Cambió de dirección hacia el altar de San José y se arrodilló en uno de los bancos más próximos. La voz áspera del sacerdote comenzó a sonar en italiano a la vez que un hombre de mediana edad y rostro barbudo ataviado con sotana negra y alzacuellos se le acercó y arrodillándose se persignó pareciendo dispuesto a sumirse en la liturgia.

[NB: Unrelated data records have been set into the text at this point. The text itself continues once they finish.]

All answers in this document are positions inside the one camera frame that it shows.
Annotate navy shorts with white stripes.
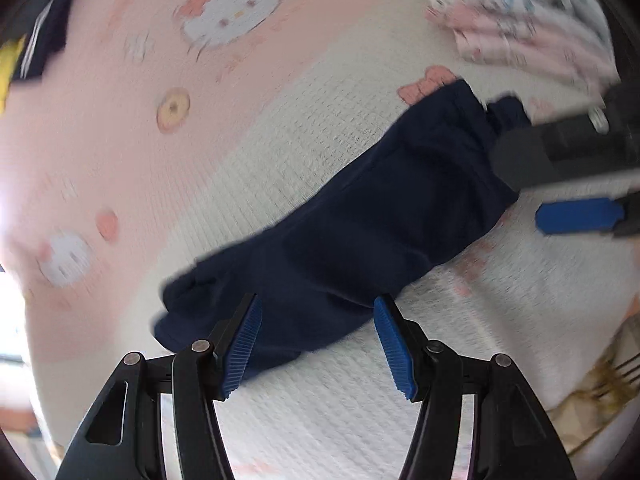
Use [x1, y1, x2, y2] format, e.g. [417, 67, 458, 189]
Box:
[10, 0, 83, 83]
[152, 79, 532, 372]

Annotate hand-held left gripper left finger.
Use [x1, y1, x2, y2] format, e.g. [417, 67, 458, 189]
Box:
[56, 292, 264, 480]

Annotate pink cat print blanket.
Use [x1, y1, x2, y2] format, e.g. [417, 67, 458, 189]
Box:
[0, 0, 640, 480]

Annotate yellow plush toy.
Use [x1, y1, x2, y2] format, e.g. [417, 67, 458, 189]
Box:
[0, 35, 26, 111]

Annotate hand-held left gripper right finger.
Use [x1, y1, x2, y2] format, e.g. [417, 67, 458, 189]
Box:
[374, 294, 576, 480]

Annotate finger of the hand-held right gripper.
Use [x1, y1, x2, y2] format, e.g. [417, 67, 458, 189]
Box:
[492, 109, 640, 193]
[535, 195, 640, 239]

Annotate beige checked cloth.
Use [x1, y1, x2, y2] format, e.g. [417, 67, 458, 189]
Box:
[550, 320, 640, 461]

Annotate pink cat print garment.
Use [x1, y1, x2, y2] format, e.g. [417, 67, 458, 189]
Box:
[425, 0, 621, 96]

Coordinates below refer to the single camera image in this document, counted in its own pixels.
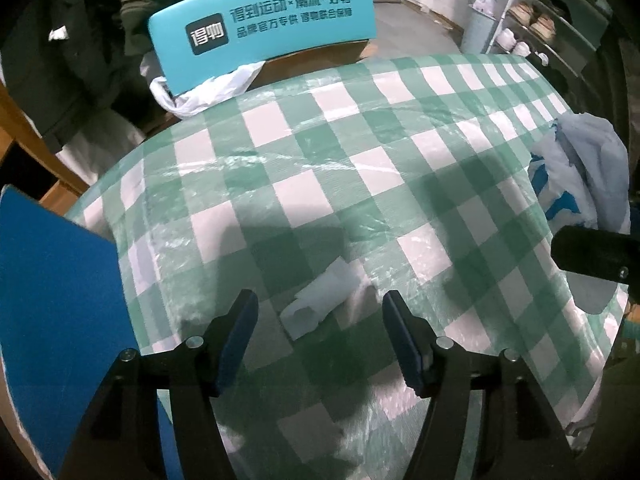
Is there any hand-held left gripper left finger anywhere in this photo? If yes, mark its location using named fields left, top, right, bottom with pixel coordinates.
left=57, top=289, right=260, bottom=480

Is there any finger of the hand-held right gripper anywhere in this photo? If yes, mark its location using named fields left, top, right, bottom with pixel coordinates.
left=550, top=225, right=632, bottom=286

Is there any green checked tablecloth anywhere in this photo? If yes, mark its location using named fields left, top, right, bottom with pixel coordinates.
left=65, top=52, right=628, bottom=480

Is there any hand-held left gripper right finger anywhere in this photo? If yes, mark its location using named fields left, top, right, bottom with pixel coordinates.
left=381, top=290, right=576, bottom=480

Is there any dark jacket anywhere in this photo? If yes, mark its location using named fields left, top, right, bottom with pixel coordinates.
left=0, top=0, right=266, bottom=146

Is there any white fabric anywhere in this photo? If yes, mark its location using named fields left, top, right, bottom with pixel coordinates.
left=57, top=107, right=146, bottom=186

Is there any white sock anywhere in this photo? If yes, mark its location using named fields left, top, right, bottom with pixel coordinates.
left=279, top=256, right=373, bottom=338

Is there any white and blue bag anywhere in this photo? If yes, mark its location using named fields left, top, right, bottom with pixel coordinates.
left=527, top=125, right=601, bottom=231

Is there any metal shoe rack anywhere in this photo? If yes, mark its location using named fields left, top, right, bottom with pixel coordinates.
left=487, top=0, right=616, bottom=78

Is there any blue board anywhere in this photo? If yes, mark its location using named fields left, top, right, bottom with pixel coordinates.
left=0, top=185, right=186, bottom=480

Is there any light blue bin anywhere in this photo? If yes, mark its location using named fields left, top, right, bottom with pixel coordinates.
left=462, top=0, right=501, bottom=56

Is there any light blue cloth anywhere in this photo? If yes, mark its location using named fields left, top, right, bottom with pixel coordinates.
left=552, top=112, right=632, bottom=233

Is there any thin white plastic bag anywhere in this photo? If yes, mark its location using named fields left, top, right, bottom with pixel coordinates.
left=149, top=60, right=266, bottom=120

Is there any teal cardboard box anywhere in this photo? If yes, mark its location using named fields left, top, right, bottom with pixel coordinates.
left=148, top=0, right=377, bottom=106

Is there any wooden cabinet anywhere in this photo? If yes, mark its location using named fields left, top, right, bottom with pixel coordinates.
left=0, top=80, right=91, bottom=201

—¡Buenos días Monseñor! —saludó musitando apenas con su voz —. Todo está controlado, la estamos siguiendo desde hace meses. Ahora se encuentra en Madrid. Presentó hace una semana su polémica novela, No se las lleva el viento, ese es el título en español. La tengo aquí, la adquirí en París, por supuesto en francés. Le será más fácil comprenderla.
Los siseos procedentes de algunos feligreses interrumpían por momentos la conversación.
— Entrégeme la novela, hágalo con precaución —le susurró—, a veces tengo una ligera sospecha de que no estamos solos en esto.
El hombre sacó la bolsa con el ya conocido logotipo de la librería de Montmartre y con mucha cautela se la entregó.
Las llamaradas de los cirios se balanceaban al son de la corriente de aire que atravesaba el pórtico principal, la luz tenue que emitían apenas iluminaban el rostro de un extraño que no dejaba de observarlos de entre las sombras.
El sacerdote tomó la hostia sagrada y pronunció:
—Tomad y comed todos de él, porque esto es mi cuerpo, que será entregado por vosotros.
Del mismo modo, acabada la cena, tomó el cáliz glorioso en sus santas y venerables manos, dando gracias lo bendijo y lo dio a sus discípulos diciendo:
Tomad y bebed todos de él porque este es el cáliz de mi sangre, sangre de la alianza nueva y eterna que será derramada por vosotros y por todos los hombres para el perdón de los pecados. Haced esto en conmemoración mía.
Este es el sacramento de nuestra fe.
Todos contestaron al unísono:
—Anunciamos tu muerte, proclamamos tu resurrección.
¡ Ven Señor Jesús!
El cardenal se levantó del banco antes de finalizar la homilía, su impaciencia le impidió permanecer hasta que acabara la misa. El hombre de la sotana negra, en cambio, precedido por otros feligreses, tomó rumbo hacia el altar para tomar la comunión. A continuación regresó al mismo lugar, allí se arrodilló para orar por sus pecados. No salió del templo hasta que el sacerdote pronunció estas últimas palabras dando por terminada la eucaristía:
—El señor este con vosotros.
—Y con tu espíritu
—La Bendición de Dios todopoderoso, Padre, hijo y espíritu Santo descienda sobre vosotros.
—Amén.
—Podéis ir en paz.
—Demos gracias a Dios.
A lo lejos y de entre el tumulto, el cardenal, aunque sospechaba, no era consciente de que aquel extraño seguía sus pasos sin perderse, ni por un momento, ninguno de sus movimientos.